A polícia informou que as investigações continuam para mapear toda a cadeia de abastecimento — dos fornecedores atacadistas aos pontos de venda. A expectativa é que novas operações ocorram nas próximas semanas, incluindo galerias e depósitos clandestinos identificados durante a apuração.

Esta não é a primeira ação do tipo no Brás. Em 2024, a polícia realizou operações semelhantes, mas sem relatos de tumulto. A reação mais violenta desta vez pode estar associada ao endurecimento das fiscalizações e ao aumento do número de fiscalizações após denúncias de moradores e concorrentes.

Perguntas frequentes

O que caracteriza comércio ilegal no Brás?
É a venda de mercadorias falsificadas, contrabandeadas, sem nota fiscal ou sem certificação dos órgãos reguladores (como Inmetro e Anvisa). Também inclui a comercialização de produtos roubados ou descaminhados.

Por que o Brás é um epicentro desse tipo de comércio?
Devido à alta concentração de lojas populares, grande fluxo de consumidores, fácil acesso por transporte público e histórico de informalidade. Muitos imigrantes sem documentação regular acabam atuando nesse mercado por falta de alternativas formais.

Quais são as penas para quem vende produtos ilegais?
As penalidades variam de multas administrativas a detenção de 2 a 5 anos, dependendo do crime — contrabando, descaminho, falsificação ou violação de direito autoral. Reincidentes podem ter o estabelecimento interditado e perder a mercadoria.

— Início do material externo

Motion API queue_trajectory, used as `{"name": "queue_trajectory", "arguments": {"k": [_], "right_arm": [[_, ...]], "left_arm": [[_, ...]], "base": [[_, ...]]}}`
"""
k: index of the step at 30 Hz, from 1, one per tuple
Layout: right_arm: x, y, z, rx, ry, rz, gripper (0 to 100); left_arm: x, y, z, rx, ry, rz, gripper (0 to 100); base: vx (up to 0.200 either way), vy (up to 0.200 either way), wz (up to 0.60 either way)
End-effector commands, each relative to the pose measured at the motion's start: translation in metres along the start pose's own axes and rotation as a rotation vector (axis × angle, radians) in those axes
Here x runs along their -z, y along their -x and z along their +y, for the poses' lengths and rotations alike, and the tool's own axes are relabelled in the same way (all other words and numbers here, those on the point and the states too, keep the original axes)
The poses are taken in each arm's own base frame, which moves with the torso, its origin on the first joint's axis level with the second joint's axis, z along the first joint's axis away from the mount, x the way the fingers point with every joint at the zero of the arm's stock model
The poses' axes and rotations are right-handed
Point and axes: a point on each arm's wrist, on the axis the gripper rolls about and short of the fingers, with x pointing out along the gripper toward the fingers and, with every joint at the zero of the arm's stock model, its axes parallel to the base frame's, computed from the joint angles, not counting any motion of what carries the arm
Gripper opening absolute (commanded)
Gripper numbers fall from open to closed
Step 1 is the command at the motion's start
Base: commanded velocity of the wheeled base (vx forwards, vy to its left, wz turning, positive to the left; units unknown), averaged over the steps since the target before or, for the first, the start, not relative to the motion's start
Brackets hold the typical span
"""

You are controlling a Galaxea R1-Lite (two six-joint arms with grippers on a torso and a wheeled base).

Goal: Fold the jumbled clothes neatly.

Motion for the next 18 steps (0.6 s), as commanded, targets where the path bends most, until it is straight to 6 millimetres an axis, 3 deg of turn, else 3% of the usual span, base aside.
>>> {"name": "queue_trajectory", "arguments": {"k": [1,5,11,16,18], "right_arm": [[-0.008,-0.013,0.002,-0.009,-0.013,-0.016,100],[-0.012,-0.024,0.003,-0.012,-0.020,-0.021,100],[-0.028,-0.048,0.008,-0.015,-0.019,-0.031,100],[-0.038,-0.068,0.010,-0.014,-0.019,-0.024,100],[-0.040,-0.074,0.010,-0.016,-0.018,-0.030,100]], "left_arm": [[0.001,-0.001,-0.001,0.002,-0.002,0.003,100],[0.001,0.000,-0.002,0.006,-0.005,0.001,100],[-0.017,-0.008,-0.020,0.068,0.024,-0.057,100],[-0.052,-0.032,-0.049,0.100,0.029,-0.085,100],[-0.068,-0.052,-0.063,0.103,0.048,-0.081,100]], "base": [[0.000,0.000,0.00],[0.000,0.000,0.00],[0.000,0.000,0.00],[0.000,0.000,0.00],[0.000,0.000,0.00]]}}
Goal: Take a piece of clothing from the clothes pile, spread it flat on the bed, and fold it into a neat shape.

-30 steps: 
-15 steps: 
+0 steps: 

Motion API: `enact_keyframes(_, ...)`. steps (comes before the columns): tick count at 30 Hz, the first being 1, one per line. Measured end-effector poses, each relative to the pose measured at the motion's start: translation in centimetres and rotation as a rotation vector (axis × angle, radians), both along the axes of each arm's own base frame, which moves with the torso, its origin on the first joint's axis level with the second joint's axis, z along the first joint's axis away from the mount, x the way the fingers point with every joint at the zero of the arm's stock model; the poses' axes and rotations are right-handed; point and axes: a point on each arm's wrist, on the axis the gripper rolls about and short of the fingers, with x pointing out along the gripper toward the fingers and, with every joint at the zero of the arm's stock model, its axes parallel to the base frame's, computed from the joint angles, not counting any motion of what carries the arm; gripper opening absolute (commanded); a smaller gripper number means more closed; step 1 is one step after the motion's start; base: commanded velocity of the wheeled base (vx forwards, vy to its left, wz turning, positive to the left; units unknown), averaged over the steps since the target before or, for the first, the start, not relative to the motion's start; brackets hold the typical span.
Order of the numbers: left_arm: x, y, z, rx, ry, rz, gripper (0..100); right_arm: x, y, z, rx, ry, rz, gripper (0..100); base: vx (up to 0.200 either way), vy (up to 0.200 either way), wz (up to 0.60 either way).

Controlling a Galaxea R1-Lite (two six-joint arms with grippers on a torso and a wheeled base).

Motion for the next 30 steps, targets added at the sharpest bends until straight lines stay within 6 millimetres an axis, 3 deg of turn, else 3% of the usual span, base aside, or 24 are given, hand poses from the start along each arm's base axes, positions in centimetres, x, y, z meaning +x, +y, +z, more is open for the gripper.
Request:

Como denunciar o comércio ilegal?
Denúncias anônimas podem ser feitas pelo Disque-Denúncia (181) ou diretamente à Polícia Civil pelo 190. Também é possível registrar queixa em delegacias da região ou pela ouvidoria da SSP.

O que está sendo feito para evitar novos confrontos?
A SSP afirma que vai planejar as próximas operações com maior diálogo com entidades de classe e organizações sociais, buscando reduzir o impacto sobre a população local. A Prefeitura estuda criar um programa de regularização para pequenos comerciantes do Brás.